▶ **Assignment**:
Only one stretch of the listing below is wanted. Give it again exactly, from the line with "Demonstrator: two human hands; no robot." through the line with "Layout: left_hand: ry".
----------------------------------------
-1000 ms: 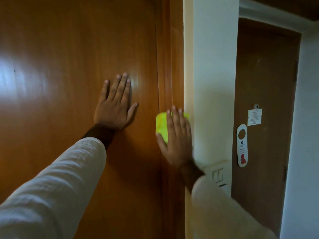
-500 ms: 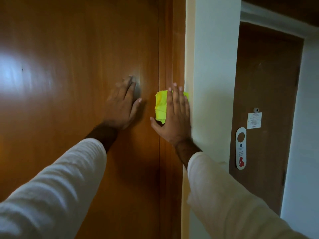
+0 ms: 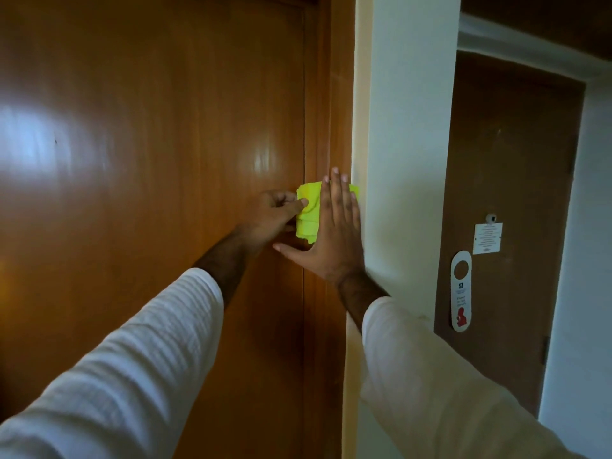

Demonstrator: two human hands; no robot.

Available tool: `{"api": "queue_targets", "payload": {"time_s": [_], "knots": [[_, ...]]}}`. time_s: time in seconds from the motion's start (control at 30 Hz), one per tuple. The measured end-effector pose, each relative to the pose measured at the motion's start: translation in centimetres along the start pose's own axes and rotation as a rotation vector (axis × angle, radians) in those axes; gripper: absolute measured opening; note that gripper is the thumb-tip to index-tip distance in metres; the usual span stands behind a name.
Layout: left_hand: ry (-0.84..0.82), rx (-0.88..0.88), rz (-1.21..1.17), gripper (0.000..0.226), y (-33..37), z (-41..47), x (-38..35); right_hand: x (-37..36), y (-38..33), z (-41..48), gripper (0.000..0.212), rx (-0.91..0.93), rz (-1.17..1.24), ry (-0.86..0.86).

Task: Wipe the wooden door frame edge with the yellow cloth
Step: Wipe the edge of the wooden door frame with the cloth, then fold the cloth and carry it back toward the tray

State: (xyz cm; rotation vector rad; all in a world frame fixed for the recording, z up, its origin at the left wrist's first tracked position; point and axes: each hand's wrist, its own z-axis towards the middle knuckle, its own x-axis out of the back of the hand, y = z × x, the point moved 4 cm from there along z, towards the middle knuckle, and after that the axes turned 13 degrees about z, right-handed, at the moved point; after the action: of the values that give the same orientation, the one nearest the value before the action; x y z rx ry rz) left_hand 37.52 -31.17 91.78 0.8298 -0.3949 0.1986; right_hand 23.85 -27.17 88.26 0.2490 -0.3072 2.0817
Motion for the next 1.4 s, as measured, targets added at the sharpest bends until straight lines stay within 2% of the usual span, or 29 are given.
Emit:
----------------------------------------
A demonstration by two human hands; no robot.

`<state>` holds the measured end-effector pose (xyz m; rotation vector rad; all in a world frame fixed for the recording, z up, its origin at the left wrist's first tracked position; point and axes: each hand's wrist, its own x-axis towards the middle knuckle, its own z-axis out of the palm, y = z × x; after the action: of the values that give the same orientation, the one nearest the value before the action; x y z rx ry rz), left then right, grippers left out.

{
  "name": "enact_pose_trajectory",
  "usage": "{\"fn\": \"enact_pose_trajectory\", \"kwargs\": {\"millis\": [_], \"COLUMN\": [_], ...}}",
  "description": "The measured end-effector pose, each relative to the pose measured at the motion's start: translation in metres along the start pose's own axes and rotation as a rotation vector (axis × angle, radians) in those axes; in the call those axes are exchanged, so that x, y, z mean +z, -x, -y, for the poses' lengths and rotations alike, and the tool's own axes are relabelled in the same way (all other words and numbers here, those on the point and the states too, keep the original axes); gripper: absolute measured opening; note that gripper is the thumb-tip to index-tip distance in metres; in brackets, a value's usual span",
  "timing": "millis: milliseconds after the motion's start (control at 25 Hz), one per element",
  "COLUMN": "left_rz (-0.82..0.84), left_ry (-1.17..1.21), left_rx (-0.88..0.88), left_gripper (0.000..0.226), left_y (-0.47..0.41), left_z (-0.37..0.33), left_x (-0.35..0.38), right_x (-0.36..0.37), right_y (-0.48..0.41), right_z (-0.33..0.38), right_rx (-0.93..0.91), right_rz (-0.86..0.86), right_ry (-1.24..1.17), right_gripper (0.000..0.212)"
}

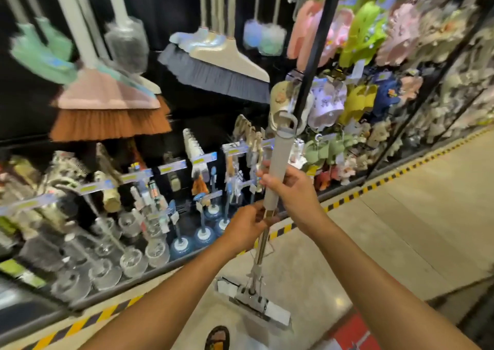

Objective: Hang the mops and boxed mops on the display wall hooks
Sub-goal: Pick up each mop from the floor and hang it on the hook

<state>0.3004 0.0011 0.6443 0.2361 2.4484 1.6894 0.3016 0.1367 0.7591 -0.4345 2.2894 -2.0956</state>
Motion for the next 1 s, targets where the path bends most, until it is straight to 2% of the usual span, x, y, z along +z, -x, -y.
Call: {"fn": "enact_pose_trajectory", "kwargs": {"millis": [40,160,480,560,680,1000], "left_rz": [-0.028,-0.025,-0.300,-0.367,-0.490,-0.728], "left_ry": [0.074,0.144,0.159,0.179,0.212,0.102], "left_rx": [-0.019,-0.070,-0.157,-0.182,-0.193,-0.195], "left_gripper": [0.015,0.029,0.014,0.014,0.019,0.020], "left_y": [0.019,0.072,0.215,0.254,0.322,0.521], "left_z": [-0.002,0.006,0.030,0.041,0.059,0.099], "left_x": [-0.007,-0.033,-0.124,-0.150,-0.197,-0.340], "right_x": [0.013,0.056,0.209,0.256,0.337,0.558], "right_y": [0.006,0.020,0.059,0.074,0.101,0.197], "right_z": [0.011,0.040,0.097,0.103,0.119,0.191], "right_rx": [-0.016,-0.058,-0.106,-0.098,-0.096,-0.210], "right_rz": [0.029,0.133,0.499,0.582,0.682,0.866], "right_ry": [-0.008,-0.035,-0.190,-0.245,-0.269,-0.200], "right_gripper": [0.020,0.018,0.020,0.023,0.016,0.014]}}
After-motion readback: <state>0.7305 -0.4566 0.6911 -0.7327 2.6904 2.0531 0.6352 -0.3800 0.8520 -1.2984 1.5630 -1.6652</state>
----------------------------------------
▶ **Answer for this exercise**:
Demonstrator: two human hands; no robot.

Available tool: `{"api": "queue_targets", "payload": {"time_s": [_], "knots": [[_, ...]]}}`. time_s: time in seconds from the motion's start (control at 30 Hz), one per tuple. The measured end-effector pose, each relative to the pose measured at the motion's start: translation in centimetres along the start pose's own axes and rotation as a rotation vector (axis × angle, radians) in those axes; gripper: absolute measured opening; note that gripper is the thumb-tip to index-tip distance in metres; the usual span stands behind a name.
Layout: left_hand: ry (-0.84..0.82), rx (-0.88..0.88), rz (-1.21..1.17), gripper (0.000..0.226), y (-33..37), z (-41..47), x (-38..35); right_hand: x (-37..36), y (-38..33), z (-41..48), gripper (0.000..0.212), rx (-0.91..0.93), rz (-1.17..1.24), ry (-0.86..0.86).

That is the complete output for this exercise.